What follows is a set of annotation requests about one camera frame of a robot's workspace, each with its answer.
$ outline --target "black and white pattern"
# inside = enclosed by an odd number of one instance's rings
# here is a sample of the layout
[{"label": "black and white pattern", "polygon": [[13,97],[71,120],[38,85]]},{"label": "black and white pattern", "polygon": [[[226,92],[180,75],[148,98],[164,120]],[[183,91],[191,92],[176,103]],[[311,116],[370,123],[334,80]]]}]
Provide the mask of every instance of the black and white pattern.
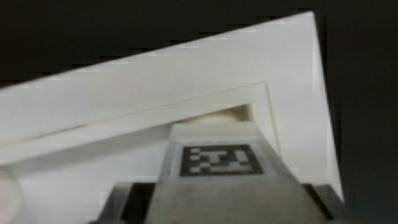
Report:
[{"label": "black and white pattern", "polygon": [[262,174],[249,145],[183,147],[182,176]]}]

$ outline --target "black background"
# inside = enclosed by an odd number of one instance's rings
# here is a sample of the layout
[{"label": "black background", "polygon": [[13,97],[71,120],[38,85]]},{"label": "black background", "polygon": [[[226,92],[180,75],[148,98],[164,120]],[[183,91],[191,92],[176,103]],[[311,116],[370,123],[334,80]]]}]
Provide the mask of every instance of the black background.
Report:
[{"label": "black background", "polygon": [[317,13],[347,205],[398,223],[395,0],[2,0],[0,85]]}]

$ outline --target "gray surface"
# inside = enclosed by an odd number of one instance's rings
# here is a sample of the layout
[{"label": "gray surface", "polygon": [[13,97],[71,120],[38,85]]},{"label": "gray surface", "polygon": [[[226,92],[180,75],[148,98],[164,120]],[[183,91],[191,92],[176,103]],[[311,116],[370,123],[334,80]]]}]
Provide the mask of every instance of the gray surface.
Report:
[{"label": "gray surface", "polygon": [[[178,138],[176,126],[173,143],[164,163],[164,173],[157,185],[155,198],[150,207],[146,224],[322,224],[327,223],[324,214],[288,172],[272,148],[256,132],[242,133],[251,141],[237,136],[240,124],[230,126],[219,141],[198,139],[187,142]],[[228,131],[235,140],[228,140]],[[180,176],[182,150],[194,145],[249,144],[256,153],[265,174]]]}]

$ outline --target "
...
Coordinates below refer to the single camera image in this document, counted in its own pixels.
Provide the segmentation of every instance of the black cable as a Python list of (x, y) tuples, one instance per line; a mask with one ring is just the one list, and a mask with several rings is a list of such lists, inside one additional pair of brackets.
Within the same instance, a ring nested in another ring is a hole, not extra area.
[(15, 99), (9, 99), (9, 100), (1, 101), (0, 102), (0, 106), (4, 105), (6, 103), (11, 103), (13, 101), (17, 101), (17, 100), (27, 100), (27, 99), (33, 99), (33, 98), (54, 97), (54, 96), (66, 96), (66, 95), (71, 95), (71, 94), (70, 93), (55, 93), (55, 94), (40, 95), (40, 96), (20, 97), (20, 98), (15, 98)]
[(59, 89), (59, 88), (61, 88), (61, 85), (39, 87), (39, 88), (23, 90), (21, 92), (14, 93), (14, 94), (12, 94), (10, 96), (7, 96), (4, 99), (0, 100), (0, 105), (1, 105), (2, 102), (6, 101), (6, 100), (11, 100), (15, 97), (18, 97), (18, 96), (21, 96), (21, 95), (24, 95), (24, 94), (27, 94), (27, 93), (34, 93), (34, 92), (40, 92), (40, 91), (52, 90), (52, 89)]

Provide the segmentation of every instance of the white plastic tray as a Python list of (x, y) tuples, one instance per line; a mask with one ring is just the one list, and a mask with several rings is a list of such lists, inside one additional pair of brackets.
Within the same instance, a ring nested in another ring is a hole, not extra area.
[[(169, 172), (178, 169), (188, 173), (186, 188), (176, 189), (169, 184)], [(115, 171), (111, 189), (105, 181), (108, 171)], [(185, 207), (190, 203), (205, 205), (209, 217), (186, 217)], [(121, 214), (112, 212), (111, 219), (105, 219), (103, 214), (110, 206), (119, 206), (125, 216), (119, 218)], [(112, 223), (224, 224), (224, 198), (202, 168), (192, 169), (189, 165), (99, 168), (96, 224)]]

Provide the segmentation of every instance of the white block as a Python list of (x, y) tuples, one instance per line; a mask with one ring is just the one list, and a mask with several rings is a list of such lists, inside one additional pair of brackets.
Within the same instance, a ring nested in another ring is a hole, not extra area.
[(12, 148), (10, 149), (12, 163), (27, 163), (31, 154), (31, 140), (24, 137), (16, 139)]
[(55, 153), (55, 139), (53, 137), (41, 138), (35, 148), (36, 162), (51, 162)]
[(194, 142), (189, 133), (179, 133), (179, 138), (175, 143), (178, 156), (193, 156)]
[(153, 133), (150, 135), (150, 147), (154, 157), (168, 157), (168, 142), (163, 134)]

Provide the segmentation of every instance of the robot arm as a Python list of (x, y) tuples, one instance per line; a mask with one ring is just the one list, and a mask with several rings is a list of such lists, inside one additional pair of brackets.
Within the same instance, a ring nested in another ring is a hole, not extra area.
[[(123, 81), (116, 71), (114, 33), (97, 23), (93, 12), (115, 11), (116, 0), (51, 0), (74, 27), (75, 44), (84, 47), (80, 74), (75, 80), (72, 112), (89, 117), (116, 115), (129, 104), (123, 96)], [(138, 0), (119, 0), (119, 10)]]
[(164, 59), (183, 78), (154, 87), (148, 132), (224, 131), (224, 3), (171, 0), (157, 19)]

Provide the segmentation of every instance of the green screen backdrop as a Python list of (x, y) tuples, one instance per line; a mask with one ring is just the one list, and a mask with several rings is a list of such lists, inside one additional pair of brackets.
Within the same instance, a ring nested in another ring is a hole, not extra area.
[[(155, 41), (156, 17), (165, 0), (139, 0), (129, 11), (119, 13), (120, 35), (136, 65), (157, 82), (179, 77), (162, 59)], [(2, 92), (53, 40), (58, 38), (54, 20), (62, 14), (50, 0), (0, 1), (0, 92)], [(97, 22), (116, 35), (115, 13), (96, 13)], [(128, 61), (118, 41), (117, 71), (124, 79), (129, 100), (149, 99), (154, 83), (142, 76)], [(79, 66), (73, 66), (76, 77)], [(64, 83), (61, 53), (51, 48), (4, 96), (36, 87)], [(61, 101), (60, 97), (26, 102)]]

TASK OBJECTIVE:
Going back over the entries above, copy word for word every line from the one that has "Coordinates below refer" on through the one that has "Provide the segmentation of every instance of the white plastic".

ANSWER:
Coordinates below refer to the single camera image in this document, counted in its own pixels.
Provide the segmentation of every instance of the black cable as a Python list of (x, y) tuples, one instance per line; a mask with one ring is just the one list, and a mask with several rings is a list of such lists, inside one additional pair of brackets.
Within the same instance, a ring nested in another ring is a hole, not extra area.
[(15, 99), (9, 99), (9, 100), (1, 101), (0, 102), (0, 106), (4, 105), (6, 103), (11, 103), (13, 101), (17, 101), (17, 100), (27, 100), (27, 99), (33, 99), (33, 98), (54, 97), (54, 96), (66, 96), (66, 95), (71, 95), (71, 94), (70, 93), (55, 93), (55, 94), (40, 95), (40, 96), (20, 97), (20, 98), (15, 98)]
[(59, 89), (59, 88), (61, 88), (61, 85), (39, 87), (39, 88), (23, 90), (21, 92), (14, 93), (14, 94), (12, 94), (10, 96), (7, 96), (4, 99), (0, 100), (0, 105), (1, 105), (2, 102), (6, 101), (6, 100), (11, 100), (15, 97), (18, 97), (18, 96), (21, 96), (21, 95), (24, 95), (24, 94), (27, 94), (27, 93), (34, 93), (34, 92), (40, 92), (40, 91), (52, 90), (52, 89)]

Provide the segmentation of every instance of the white plastic tray as a Python list of (x, y) tuples, one instance per line; a mask with one ring is just the one list, and a mask with several rings is a list of such lists, inside one additional pair of brackets.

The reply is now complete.